Thus markets are prone to quick and deep corrections to underlying trends, which better represent the reality of the economy. To look at trends in a meaningful timeframe, somewhere in the region of 6 months or greater is necessary, but probably not exceeding 2 years.

Looking at the stockmarket in isolation is not enough. The Bond market is crucial. If in either a deflation or inflation, the Bond market is incorrectly discounting [assuming for a moment we actually know the true economic conditions] we will then see a divergence in the stockmarket.

Currently the Bond market is seemingly saying deflation. However this discounting is provided under heavy manipulation, thus the message is questioned by the less hampered market, the stockmarket, which has been pricing an inflation.

If – the Bond market is going to be allowed to discount in a free market, free of central bank interference and manipulation, and yields start to rise, which would be pricing inflationary conditions, then we will see a rapid repricing through the stockmarket.

Thus the message is – watch the yields in the Bond market, they will indicate the pricing direction of the stockmarket.





From the range of maturities it is fairly easy to spot the line in the sand as far as yields.

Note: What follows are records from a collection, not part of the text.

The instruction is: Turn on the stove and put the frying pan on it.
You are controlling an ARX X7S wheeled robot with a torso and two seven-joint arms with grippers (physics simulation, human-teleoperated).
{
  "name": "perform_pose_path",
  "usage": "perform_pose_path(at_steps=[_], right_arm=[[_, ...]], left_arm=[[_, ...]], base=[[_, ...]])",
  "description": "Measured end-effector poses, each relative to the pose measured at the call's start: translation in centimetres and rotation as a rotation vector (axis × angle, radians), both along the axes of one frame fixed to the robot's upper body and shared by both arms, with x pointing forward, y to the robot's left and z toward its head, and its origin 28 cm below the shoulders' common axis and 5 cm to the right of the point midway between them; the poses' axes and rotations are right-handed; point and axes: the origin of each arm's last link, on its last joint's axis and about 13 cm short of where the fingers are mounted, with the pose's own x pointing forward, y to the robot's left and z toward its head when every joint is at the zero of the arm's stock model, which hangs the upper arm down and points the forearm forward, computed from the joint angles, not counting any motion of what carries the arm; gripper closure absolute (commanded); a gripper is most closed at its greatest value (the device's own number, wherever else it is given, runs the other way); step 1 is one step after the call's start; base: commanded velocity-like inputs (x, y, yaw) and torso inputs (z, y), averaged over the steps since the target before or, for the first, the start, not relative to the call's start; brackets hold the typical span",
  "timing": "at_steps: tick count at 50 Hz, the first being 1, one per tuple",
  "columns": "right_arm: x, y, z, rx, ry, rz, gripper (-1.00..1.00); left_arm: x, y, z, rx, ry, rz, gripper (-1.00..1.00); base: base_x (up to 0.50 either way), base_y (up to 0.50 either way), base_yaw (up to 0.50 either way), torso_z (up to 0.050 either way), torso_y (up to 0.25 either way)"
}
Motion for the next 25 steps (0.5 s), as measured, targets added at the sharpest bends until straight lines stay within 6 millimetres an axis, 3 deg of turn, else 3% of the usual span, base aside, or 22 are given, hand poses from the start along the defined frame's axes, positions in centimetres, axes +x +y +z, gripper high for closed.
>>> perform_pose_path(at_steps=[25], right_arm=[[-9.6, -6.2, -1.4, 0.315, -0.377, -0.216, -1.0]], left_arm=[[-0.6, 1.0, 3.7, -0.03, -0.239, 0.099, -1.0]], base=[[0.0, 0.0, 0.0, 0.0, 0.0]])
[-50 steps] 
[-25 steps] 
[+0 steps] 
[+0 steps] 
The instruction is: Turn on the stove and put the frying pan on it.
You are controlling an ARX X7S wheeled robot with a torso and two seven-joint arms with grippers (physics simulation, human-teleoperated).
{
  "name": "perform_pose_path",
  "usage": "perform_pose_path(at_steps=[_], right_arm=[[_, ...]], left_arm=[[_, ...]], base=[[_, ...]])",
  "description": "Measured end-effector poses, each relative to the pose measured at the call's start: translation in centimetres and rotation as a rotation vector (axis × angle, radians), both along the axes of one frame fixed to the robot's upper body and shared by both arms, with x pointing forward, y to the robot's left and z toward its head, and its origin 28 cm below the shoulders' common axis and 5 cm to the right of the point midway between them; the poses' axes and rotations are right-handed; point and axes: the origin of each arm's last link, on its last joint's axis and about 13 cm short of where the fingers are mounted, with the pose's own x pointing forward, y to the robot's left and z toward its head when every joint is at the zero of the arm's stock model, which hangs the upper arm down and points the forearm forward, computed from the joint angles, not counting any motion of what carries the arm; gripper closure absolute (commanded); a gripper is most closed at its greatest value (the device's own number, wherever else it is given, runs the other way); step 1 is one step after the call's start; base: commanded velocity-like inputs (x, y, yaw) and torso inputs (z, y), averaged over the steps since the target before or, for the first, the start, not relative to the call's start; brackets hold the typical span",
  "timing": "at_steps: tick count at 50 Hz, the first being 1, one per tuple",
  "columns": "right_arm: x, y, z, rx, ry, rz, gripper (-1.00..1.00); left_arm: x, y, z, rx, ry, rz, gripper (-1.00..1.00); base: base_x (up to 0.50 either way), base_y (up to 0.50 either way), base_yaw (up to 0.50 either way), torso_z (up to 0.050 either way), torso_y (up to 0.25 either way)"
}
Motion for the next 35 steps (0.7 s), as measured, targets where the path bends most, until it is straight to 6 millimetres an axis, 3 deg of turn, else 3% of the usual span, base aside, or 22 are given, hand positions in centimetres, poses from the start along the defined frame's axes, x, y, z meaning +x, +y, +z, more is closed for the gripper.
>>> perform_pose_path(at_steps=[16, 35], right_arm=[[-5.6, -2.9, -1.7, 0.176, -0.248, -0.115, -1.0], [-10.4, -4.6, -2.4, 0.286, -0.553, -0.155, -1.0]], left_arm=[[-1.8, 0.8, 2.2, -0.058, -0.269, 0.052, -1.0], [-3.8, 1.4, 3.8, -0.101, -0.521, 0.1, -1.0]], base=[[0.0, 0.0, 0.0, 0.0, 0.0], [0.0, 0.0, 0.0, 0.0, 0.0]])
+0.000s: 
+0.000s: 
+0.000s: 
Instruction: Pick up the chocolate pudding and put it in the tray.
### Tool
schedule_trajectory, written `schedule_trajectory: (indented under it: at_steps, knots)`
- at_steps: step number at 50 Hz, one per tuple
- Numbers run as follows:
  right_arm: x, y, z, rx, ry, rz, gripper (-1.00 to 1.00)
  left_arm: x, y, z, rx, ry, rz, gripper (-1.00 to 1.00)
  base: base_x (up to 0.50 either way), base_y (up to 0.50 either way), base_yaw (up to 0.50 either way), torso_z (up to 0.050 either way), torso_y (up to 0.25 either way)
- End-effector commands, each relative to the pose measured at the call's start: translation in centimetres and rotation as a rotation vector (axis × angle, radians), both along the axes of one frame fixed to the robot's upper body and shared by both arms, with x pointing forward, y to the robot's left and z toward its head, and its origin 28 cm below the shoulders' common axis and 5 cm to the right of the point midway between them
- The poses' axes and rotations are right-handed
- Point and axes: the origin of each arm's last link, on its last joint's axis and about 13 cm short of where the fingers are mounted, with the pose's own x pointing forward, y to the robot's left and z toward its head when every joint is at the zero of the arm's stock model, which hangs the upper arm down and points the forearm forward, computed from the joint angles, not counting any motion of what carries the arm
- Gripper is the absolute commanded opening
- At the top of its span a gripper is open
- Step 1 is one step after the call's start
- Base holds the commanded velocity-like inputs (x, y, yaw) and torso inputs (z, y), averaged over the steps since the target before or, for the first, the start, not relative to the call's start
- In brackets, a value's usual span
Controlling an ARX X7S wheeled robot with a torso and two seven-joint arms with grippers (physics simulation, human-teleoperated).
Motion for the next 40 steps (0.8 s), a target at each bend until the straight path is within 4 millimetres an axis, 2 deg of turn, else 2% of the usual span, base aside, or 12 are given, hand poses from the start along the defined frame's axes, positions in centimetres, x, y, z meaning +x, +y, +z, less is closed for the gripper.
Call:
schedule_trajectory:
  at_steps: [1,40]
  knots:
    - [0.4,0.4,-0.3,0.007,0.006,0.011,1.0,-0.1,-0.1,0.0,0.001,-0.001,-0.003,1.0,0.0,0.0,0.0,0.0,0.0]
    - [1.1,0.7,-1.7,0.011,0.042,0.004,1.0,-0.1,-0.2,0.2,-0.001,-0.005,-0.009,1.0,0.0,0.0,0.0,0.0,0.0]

Should these yield levels be breached, the stockmarket will be already collapsing, or will crash.

Therein lies the problem of course, and why everytime Bernanke speaks the markets go into flux. If the Federal Reserve are not going to further support the Bond market, yields will rise. If yields are going to rise, common stocks, which are horribly overvalued will collapse.

Yields we can infer from the following data will rise should the Federal Reserve not support the buying and thus suppress the yield.


If you wait for the Bond market technical levels to be violated, you will be violated – due to the law of iterated expectations.



The fall in capital goods displayed in the data is interesting in that it does not take account of money. Money is of course a capital good.

The liquidation of capital goods in the data represents the [forced] run to transferrable capital goods, money being the most transferrable of all capital goods. This increased demand for money has impaired any ability to increase production in short time frames.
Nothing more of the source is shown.